I SAT IN THE CIRCLE awhile longer by myself, staring into space, wondering how the hell I had ended up here. It was almost as if Stacy had held up a mirror for me. Did I sound that crazy at my first rehab? I, too, had been convinced that I was right, and no one had come up with a single argument that didn’t reinforce my various theories about AA, rehabs, and God all being a huge conspiracy to get people into their cult. Even when someone said something vaguely sensible, I thought, These people will say anything to get me to join up with their bullshit. Although I still wasn’t convinced that I was wrong about them or nearly as crazy as Stacy, I did see a glimpse of my own paranoia through her, and it scared me. I needed to get the hell out of there now. I only had one more day before I would no longer be faking withdrawal. I’d be going through it for real.
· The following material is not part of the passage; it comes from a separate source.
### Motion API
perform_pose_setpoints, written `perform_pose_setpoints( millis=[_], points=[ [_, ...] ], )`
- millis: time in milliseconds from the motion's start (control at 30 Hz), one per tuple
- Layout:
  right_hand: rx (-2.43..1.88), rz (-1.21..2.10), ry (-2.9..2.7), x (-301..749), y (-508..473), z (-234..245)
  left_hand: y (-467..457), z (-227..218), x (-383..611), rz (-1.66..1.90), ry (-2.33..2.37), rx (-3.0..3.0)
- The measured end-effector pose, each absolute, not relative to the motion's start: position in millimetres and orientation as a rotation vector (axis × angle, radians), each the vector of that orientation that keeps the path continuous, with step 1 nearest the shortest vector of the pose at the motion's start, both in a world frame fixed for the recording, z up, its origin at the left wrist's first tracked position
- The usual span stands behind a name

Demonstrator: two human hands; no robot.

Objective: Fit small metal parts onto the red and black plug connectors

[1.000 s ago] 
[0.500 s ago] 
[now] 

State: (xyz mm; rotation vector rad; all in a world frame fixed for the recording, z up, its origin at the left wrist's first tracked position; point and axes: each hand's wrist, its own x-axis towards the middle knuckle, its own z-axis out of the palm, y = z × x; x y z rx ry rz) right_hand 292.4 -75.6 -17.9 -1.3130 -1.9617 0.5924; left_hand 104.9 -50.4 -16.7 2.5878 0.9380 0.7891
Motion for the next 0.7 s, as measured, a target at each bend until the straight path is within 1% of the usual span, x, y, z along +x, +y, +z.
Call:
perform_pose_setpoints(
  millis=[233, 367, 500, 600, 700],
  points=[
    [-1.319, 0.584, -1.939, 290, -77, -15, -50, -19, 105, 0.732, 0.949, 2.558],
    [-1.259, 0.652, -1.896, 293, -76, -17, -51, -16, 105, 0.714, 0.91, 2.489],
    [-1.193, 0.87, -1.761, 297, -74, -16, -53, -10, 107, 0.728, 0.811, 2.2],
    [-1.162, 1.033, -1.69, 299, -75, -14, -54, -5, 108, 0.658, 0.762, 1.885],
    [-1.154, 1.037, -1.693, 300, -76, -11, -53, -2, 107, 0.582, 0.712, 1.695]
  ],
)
I struggled out of the chair to look for the doctor.
twenty-one
In which he is saved from untimely death and avoids broccoli and zucchini through his own resourcefulness
I NEVER THOUGHT I would look forward to school, but after the worst summer ever, I couldn’t wait to go back to Arizona. I had been fired from a job and kicked out of summer camp for smoking cigarettes, and Mom and I did nothing but scream at each other once I got back to Berkeley and had to face the consequences of admitting I took acid. For the first time in my life, Mom started treating me like a kid, and our interactions often escalated into yelling matches within twenty seconds. She wanted me to tell her where I was going whenever I left the house. Whom I was going with. What I was going to do, and when I was going to be home. Stuff normal kids had to deal with their whole lives, but, as far as I was concerned, it was too late to all of a sudden start treating me like a fourteen-year-old.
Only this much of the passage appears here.